Pipelines as replaceable shell scripts. v6 turned hard-coded workflows into POSIX scripts plus privileged built-in commands, so a user can override an entire workflow in devspace.yaml instead of bending a fixed one with hooks (Pipelines docs; DevSpace 6 announcement). Embedding mvdan.cc/sh rather than shelling out means the same script runs on every OS.

Pod replacement instead of a sidecar. For a dev session, DevSpace scales the target Deployment or StatefulSet down and stands up a modified dev pod (swapped image, overridden command, optional persistent volume), then syncs into it (pkg/devspace/services/podreplace/replace.go:52 ReplacePod). This gives the developer a container they fully control, at the cost of mutating a running workload.

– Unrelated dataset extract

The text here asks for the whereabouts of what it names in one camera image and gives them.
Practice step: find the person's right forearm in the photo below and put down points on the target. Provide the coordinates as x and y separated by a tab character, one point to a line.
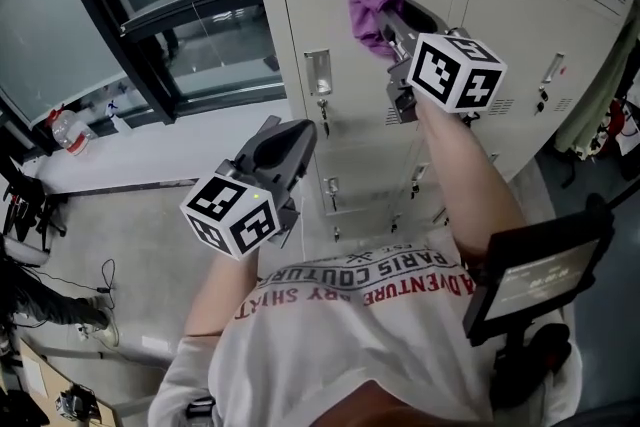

Asymmetric sync protocol. Local-to-container uploads are a raw tar/gzip stream; container-to-local uses gRPC to the helper. Both directions ride a single kubectl exec stdin/stdout pair. The Internals page traces this.

Extension points

  • Pipelines and built-in commands: a user redefines any workflow in devspace.yaml using the built-in commands as a vocabulary (pkg/devspace/pipeline/engine/pipelinehandler/commands/).
  • Build backends: docker, buildkit, kaniko, or custom selected per image (pkg/devspace/build/builder/).
  • Deploy backends: Helm, kubectl manifests, or kustomize (pkg/devspace/deploy/).
  • Plugins and hooks: pkg/devspace/plugin/ and pkg/devspace/hook/ let external code extend commands and fire around lifecycle events.
  • Imports: a devspace.yaml can import configuration from another one, added in v6 (Pipelines docs).